Task item →
The response should hold every record from the listing that follows, verbatim, and no pictures.

=== Section Start ===

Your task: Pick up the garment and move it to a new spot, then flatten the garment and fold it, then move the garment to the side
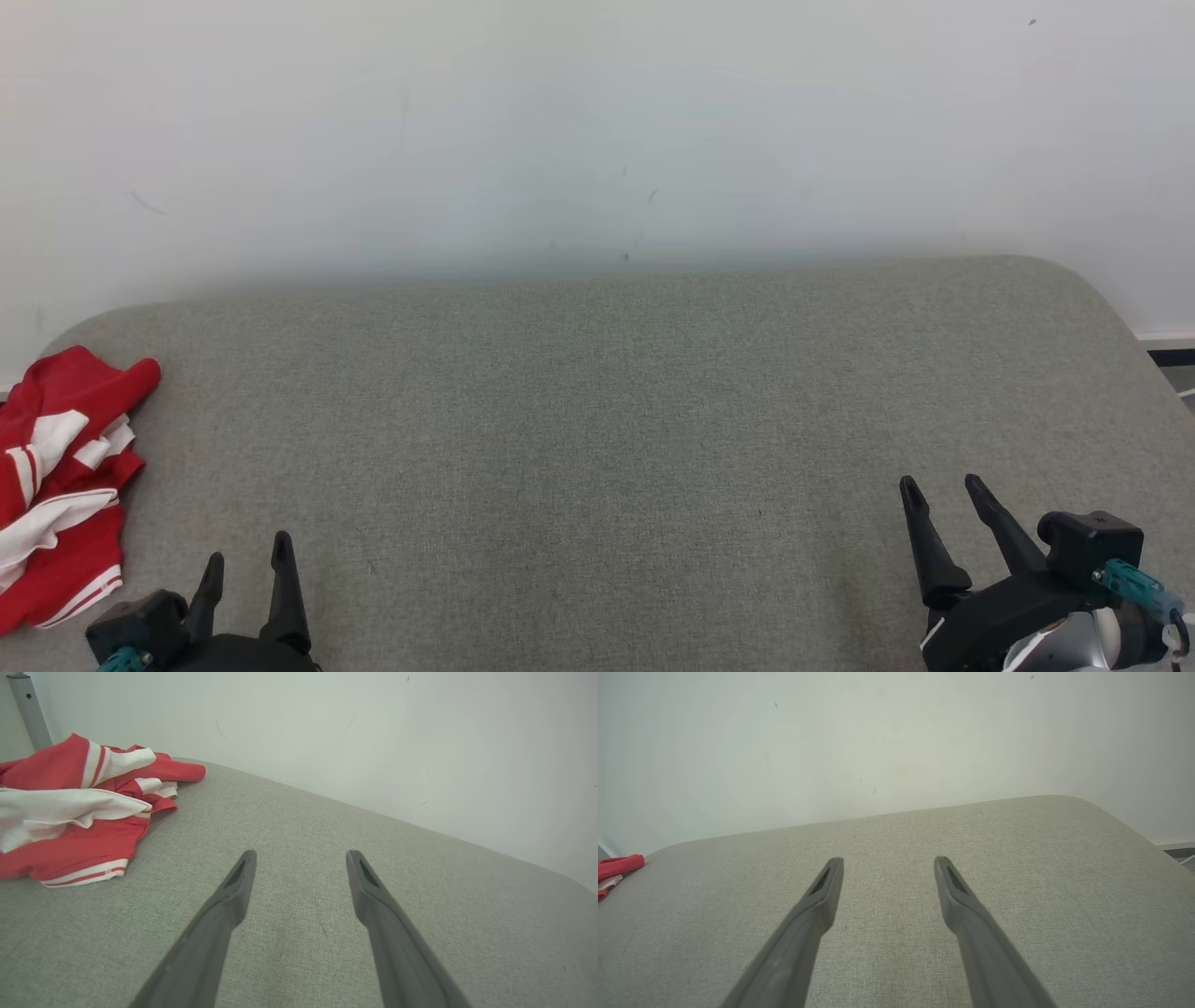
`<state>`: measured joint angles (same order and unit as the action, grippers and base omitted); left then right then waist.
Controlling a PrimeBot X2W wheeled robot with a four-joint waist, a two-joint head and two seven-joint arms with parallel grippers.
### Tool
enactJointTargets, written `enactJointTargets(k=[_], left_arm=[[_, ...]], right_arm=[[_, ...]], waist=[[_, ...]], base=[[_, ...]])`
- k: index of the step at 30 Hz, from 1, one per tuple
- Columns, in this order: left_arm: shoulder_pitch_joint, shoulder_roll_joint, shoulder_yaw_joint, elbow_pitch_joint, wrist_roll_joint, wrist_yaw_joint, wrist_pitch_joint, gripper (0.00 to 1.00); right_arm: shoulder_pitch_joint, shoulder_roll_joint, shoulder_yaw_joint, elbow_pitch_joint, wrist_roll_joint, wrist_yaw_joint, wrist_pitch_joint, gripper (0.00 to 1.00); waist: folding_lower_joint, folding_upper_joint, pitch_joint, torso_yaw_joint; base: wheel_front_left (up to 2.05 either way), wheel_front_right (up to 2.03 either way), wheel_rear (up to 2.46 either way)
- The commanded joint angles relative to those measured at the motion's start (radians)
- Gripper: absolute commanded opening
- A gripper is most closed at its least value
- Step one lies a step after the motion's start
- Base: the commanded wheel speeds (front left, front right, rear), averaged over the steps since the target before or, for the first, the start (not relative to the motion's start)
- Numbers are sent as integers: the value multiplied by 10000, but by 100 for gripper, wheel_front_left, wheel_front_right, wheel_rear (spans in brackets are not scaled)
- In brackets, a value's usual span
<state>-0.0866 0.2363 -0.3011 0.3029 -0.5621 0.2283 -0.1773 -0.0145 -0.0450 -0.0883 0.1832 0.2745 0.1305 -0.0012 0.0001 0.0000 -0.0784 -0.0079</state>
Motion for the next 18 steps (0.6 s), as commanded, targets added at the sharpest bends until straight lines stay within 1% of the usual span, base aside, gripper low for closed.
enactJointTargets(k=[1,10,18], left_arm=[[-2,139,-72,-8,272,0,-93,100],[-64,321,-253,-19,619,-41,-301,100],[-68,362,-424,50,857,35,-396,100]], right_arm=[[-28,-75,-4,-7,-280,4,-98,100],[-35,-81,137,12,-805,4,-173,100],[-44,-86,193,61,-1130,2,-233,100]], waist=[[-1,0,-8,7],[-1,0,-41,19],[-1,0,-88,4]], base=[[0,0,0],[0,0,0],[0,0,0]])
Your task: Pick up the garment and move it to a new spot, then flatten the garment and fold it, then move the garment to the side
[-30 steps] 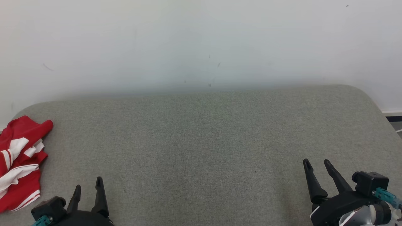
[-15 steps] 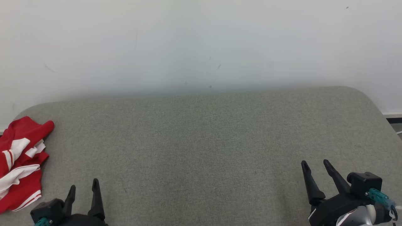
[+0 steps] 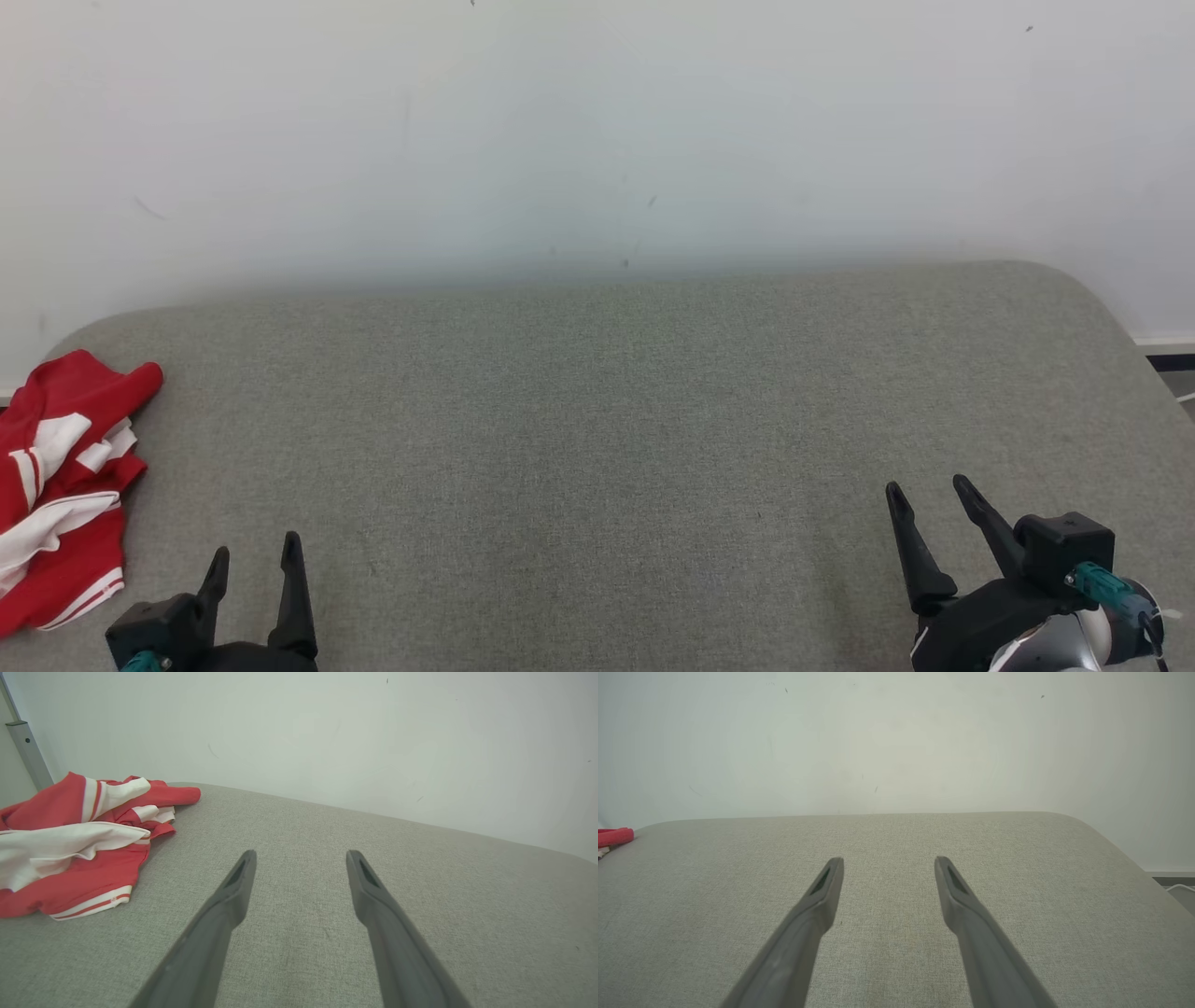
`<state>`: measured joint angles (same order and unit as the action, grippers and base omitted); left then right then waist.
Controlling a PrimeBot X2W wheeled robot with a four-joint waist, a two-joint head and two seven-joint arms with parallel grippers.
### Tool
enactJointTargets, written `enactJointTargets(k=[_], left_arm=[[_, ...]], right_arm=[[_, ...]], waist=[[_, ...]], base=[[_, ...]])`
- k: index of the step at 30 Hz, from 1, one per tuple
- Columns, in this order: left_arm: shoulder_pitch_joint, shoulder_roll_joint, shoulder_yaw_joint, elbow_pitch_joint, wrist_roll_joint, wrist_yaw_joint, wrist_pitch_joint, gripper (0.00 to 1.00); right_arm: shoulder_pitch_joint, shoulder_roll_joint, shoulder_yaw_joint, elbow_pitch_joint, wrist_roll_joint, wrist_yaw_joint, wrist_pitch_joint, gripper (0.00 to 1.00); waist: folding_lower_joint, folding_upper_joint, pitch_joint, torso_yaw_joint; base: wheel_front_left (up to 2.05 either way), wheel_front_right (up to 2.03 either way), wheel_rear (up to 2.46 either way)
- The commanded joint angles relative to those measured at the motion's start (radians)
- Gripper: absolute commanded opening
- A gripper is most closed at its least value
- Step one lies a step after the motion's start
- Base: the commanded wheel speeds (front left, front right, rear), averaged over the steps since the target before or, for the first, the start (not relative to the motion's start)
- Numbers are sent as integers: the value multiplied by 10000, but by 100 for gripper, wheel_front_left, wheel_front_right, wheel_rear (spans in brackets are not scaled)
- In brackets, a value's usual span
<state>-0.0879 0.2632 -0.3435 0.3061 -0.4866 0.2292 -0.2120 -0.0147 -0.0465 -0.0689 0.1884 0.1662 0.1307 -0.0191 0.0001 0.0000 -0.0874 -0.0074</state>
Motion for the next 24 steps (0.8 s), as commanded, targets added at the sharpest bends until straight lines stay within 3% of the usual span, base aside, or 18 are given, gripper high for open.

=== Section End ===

Expected answer →
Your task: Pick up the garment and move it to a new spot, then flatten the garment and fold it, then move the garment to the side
`<state>`: measured joint angles (same order and unit as the action, grippers and base omitted); left then right then waist.
Controlling a PrimeBot X2W wheeled robot with a four-joint waist, a two-joint head and two seven-joint arms with parallel grippers.
### Tool
enactJointTargets, written `enactJointTargets(k=[_], left_arm=[[_, ...]], right_arm=[[_, ...]], waist=[[_, ...]], base=[[_, ...]])`
- k: index of the step at 30 Hz, from 1, one per tuple
- Columns, in this order: left_arm: shoulder_pitch_joint, shoulder_roll_joint, shoulder_yaw_joint, elbow_pitch_joint, wrist_roll_joint, wrist_yaw_joint, wrist_pitch_joint, gripper (0.00 to 1.00); right_arm: shoulder_pitch_joint, shoulder_roll_joint, shoulder_yaw_joint, elbow_pitch_joint, wrist_roll_joint, wrist_yaw_joint, wrist_pitch_joint, gripper (0.00 to 1.00); waist: folding_lower_joint, folding_upper_joint, pitch_joint, torso_yaw_joint; base: wheel_front_left (up to 2.05 either way), wheel_front_right (up to 2.03 either way), wheel_rear (up to 2.46 either way)
- The commanded joint angles relative to those measured at the motion's start (radians)
- Gripper: absolute commanded opening
- A gripper is most closed at its least value
- Step one lies a step after the motion's start
- Base: the commanded wheel speeds (front left, front right, rear), averaged over the steps since the target before or, for the first, the start (not relative to the motion's start)
- Numbers are sent as integers: the value multiplied by 10000, but by 100 for gripper, wheel_front_left, wheel_front_right, wheel_rear (spans in brackets are not scaled)
- In brackets, a value's usual span
<state>-0.0866 0.2363 -0.3011 0.3029 -0.5621 0.2283 -0.1773 -0.0145 -0.0450 -0.0883 0.1832 0.2745 0.1305 -0.0012 0.0001 0.0000 -0.0784 -0.0079</state>
Motion for the next 18 steps (0.6 s), as commanded, targets added at the sharpest bends until straight lines stay within 1% of the usual span, base aside, gripper low for closed.
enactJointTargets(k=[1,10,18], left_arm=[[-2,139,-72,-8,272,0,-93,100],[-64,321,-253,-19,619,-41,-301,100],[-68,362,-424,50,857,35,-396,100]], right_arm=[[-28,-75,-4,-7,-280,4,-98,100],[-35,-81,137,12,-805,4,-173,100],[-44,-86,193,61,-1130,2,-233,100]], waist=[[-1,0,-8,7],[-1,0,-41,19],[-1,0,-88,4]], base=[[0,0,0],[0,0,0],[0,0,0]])
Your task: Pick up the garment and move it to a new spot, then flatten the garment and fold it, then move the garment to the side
[-30 steps] 
[-15 steps] 
[+0 steps] 
`<state>`: measured joint angles (same order and unit as the action, grippers and base omitted); left then right then waist.
Controlling a PrimeBot X2W wheeled robot with a four-joint waist, a two-joint head and two seven-joint arms with parallel grippers.
### Tool
enactJointTargets, written `enactJointTargets(k=[_], left_arm=[[_, ...]], right_arm=[[_, ...]], waist=[[_, ...]], base=[[_, ...]])`
- k: index of the step at 30 Hz, from 1, one per tuple
- Columns, in this order: left_arm: shoulder_pitch_joint, shoulder_roll_joint, shoulder_yaw_joint, elbow_pitch_joint, wrist_roll_joint, wrist_yaw_joint, wrist_pitch_joint, gripper (0.00 to 1.00); right_arm: shoulder_pitch_joint, shoulder_roll_joint, shoulder_yaw_joint, elbow_pitch_joint, wrist_roll_joint, wrist_yaw_joint, wrist_pitch_joint, gripper (0.00 to 1.00); waist: folding_lower_joint, folding_upper_joint, pitch_joint, torso_yaw_joint; base: wheel_front_left (up to 2.05 either way), wheel_front_right (up to 2.03 either way), wheel_rear (up to 2.46 either way)
- The commanded joint angles relative to those measured at the motion's start (radians)
- Gripper: absolute commanded opening
- A gripper is most closed at its least value
- Step one lies a step after the motion's start
- Base: the commanded wheel speeds (front left, front right, rear), averaged over the steps since the target before or, for the first, the start (not relative to the motion's start)
- Numbers are sent as integers: the value multiplied by 10000, but by 100 for gripper, wheel_front_left, wheel_front_right, wheel_rear (spans in brackets are not scaled)
- In brackets, a value's usual span
<state>-0.0879 0.2632 -0.3435 0.3061 -0.4866 0.2292 -0.2120 -0.0147 -0.0465 -0.0689 0.1884 0.1662 0.1307 -0.0191 0.0001 0.0000 -0.0874 -0.0074</state>
Motion for the next 24 steps (0.8 s), as commanded, targets added at the sharpest bends until straight lines stay within 3% of the usual span, base aside, or 18 are given, gripper high for open.

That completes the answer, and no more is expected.